Dans un état juridiquement immature, la corruption emporte facilement le juge.
Le magistrat est souvent menacé par le pouvoir, par la population et par soi-même.
I – Le Juge face au pouvoir public
La fonction de Magistrat est difficile et délicate à exercer. La justice est un attribut de DIEU. Certes, des magistrats jugent et ils seront jugés.
Aguesseau disait : je cite « les Juges de la terre, vous êtes des Dieux et les enfants du Très Haut. » fin de citation, rapporté par le feu Juge Kéba Mbaye.
Le Juge est un Agent public.
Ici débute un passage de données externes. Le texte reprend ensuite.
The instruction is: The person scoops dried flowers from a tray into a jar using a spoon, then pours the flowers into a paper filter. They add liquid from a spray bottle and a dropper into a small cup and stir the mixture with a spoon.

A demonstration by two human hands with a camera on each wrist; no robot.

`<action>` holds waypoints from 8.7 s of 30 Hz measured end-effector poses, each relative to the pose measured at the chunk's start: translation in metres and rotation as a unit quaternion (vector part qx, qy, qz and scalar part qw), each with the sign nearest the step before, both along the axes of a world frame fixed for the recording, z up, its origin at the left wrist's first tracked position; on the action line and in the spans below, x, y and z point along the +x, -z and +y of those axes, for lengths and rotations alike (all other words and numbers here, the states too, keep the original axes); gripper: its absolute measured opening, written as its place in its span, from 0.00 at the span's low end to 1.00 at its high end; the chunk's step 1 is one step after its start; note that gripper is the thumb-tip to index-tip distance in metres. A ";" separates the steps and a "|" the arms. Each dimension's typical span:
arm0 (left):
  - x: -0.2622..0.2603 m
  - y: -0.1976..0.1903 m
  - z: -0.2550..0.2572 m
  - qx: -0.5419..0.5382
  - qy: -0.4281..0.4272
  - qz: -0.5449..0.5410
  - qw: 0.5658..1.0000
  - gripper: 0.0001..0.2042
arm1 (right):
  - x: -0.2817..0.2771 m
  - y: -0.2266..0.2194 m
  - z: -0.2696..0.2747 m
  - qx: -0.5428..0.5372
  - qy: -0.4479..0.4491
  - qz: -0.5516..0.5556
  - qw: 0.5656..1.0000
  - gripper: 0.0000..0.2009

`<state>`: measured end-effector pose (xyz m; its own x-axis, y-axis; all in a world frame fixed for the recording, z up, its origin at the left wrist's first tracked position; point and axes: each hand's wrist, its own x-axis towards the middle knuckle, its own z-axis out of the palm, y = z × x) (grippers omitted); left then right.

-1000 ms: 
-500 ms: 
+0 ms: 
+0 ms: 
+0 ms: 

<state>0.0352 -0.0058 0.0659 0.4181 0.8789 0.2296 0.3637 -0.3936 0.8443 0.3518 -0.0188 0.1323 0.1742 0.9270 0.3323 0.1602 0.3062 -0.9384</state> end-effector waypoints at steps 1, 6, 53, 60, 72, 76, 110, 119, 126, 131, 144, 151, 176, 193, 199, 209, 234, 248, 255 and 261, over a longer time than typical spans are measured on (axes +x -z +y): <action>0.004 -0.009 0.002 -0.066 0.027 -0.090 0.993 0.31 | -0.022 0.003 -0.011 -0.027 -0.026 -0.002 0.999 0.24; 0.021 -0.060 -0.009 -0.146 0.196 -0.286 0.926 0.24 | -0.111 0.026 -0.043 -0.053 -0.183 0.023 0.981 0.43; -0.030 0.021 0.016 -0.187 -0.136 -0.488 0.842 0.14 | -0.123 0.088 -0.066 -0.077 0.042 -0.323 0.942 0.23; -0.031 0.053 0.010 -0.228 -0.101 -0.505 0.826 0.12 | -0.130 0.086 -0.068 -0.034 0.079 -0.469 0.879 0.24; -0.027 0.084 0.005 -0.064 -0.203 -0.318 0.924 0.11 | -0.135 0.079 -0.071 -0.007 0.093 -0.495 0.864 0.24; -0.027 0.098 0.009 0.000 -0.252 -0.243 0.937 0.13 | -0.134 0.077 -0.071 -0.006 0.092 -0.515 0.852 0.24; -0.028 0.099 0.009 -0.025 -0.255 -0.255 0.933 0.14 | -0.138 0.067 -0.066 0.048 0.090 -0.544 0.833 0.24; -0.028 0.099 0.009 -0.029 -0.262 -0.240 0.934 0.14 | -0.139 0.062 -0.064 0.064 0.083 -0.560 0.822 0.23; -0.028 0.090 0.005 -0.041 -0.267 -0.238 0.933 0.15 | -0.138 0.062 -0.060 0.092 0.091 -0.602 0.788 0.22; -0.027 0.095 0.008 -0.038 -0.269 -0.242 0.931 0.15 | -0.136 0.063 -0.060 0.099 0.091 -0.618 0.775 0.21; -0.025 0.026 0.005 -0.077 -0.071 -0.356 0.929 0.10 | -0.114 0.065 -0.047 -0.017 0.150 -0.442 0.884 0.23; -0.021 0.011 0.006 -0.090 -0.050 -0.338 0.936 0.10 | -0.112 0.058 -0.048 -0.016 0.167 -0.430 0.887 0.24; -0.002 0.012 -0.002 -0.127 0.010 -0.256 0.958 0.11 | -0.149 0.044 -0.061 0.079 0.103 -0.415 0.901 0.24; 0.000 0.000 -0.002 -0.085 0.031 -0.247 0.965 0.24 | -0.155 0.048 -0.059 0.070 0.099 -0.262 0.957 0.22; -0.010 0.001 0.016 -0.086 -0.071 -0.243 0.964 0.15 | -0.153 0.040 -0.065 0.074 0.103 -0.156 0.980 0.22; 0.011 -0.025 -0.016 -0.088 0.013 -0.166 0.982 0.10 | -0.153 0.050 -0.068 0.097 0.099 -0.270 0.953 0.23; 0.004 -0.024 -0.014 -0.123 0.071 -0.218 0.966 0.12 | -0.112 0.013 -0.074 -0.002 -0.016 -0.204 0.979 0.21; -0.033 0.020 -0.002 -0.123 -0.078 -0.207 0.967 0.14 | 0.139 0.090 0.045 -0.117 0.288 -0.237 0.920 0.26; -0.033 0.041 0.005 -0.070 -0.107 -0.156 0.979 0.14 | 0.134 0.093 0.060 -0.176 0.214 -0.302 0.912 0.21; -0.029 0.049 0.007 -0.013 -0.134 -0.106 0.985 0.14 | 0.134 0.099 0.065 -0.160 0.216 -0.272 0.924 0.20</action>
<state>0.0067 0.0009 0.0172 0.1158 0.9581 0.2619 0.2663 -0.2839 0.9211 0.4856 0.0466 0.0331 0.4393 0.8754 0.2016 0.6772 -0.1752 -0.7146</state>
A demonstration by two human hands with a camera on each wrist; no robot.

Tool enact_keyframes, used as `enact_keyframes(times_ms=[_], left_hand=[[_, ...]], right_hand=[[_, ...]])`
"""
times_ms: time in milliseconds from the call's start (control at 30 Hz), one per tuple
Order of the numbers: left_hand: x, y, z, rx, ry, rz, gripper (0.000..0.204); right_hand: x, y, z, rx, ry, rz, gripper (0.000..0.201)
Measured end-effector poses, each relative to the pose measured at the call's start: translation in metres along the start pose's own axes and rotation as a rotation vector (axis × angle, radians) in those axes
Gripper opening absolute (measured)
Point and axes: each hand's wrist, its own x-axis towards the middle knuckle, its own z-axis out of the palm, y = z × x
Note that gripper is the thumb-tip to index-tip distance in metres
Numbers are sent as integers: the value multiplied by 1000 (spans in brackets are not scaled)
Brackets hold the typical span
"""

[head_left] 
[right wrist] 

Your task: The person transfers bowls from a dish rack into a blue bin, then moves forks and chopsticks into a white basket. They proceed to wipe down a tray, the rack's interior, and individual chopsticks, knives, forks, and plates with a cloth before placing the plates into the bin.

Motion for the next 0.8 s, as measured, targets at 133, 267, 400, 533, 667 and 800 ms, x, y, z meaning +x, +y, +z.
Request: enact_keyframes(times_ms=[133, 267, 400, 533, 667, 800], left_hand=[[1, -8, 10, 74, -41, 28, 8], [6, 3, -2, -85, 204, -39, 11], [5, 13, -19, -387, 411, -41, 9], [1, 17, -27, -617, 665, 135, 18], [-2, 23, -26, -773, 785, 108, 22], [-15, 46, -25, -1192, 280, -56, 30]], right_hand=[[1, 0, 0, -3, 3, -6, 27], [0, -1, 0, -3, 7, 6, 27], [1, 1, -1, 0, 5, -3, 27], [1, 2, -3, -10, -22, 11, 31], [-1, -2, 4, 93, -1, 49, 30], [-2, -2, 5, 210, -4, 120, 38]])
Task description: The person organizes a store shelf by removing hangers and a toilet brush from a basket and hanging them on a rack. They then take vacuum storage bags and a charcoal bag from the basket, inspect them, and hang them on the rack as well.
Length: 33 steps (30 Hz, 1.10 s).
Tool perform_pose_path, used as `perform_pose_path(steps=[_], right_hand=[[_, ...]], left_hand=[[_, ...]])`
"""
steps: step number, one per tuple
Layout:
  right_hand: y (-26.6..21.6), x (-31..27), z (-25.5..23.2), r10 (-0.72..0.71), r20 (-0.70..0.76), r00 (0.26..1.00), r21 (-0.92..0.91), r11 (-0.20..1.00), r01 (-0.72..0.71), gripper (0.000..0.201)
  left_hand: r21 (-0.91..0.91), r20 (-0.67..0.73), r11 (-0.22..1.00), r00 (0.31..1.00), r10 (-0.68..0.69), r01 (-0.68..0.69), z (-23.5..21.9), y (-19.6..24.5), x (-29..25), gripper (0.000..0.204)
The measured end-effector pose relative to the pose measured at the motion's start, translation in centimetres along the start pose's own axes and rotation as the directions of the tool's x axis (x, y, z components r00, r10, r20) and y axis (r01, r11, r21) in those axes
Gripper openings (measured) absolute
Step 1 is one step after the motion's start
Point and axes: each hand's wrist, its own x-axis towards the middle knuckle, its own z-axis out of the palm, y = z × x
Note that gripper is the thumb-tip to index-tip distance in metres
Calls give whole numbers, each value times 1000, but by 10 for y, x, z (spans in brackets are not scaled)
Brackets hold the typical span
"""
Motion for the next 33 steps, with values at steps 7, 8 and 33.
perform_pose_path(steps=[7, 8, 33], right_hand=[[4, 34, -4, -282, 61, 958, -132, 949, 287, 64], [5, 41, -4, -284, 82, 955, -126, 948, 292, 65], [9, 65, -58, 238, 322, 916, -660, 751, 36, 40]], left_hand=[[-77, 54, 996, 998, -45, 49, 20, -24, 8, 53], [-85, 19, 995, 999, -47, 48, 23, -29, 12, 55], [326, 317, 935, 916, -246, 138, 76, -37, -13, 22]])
Il n’est rien d’autre qu’un homme, un fonctionnaire ; mais il doit se conduire en tout temps et en tout lieu avec réserve et dignité en faisant l’effort de ne pas être ‘’comme tous les fonctionnaires’’. Je dirais même qu’il doit élégamment déployer les moyens professionnels pour se placer hors toutes les influences gouvernementales.
En l’espèce, dans une procédure judiciaire à laquelle le pouvoir public est partie, il doit, sans provocation, opposer aux tentatives correctrices une fermeté inébranlable. Cette habitude est quelquefois difficile, mais elle finit par devenir un trait de caractère, une manière d’être et constituer une sorte de bouclier qui défend le juge contre ceux que la témérité pourrait encore pousser à faire des tentatives pour l’influencer.
Toutefois, il ne faut pas que cela amène le juge à refuser le contact avec les représentants du pouvoir public. En revanche, il faut même profiter de ces contacts avec eux pour les amener à comprendre qu’il n’y a pas de place dans la fonction judiciaire pour l’acceptation de conseils, encore moins d’instructions.
II- Le Juge face à la population
Les procédures judiciaires sont souvent influencées par les médias, la politique, les corporations, les confessions religieuses, par la population en général ou par son entourage en particulier.
Face de telle situation, il faut que le juge ait la même attitude de fermeté pour se sauver définitivement de toute tentative tendant à l’influencer.
Certes, le juge ne vit pas dans un monde clos, mais il doit cloisonner sa fonction de telle sorte que le monde comprenne que personne ne doit y avoir accès. Le Juge n’est pas accessible à tout venant. Il peut informer, renseigner sur des questions à caractère général et même dans une certaine mesure sur une affaire, sans mentionner des détails et sans donner de précisions. Ce passage ne remet nullement, en cause, l’interdiction faite aux magistrats, notamment ceux de la Cour des comptes de Guinée de ne donner aucune consultation à titre privé sur les questions relevant de la compétence de la juridiction financière du pays. (V. l’art. 19 de la loi organique 046 relative à la Cour des comptes de Guinée. ) Je vais plus loin, les juges qui ont la change d’enseigner le droit dans les Universités, peuvent exposer les affaires complexes sous une autre forme à ses étudiants ou apprenants pour recueillir leurs avis et cela peut bien les inspirer dans leur décision.
III – Le Juge face à lui-même
Dans la conduite d’une procédure judiciaire, l’ennemi sournois et difficile à manœuvrer par le juge, c’est soi-même.
Il faut éduquer son moi, fermer sa conscience à l’appel du profit que l’on ne mérite pas, des honneurs faits pour vous acheter. Il faut se le répéter et le répéter tout haut. Je suis tenté de dire que le juge doit refuser d’être décoré : l’ordre national du mérite, car il ne rend pas un service plutôt il rend la justice.
Que le Juge, au lieu d’avoir la photo du Président de la République (Président du conseil supérieur de la magistrature) dans son bureau qu’il dépose la photo de sa famille ou du moins de ces enfants afin de les regarder pendant la rédaction de chaque dispositif de sa décision (jugement, arrêt…).
Enfin, qu’il se souvienne que dire le contraire de la loi dans une affaire pour faire plaisir à un individu, revient à dire que par sa bouche le peuple dit cela. Il rendra compte à ce peuple devant Dieu qui va le juger en dernier.
Le juge doit toujours se rappeler la mention « au nom du peuple X ».
Conclusion
Définitive, la recette n’existe pas pour se préparer une formule de vie de Juge. Il n’y a que des attitudes et une conduite que la foi et les convictions enseignent et sous-tend une volonté sans faille d’être à tout moment et partout un bon juge exempt de reproches.
En tout cas, il faut dès l’abord se forger une mentalité de Juge. Autrement, il faut avoir la vocation de l’être et de le rester.
Il faut s’abstenir de lorgner vers ceux qui ont réussi à faire fortune et à attirer des envies en embrassant le plus facile des métiers : la politique politicienne…
Djibril MAGASSOUBA
Enseignant à la Faculté des sciences juridiques et politiques et à la Faculté de l’économie et de gestion à l’Université GLC de Sonfonia Conakry.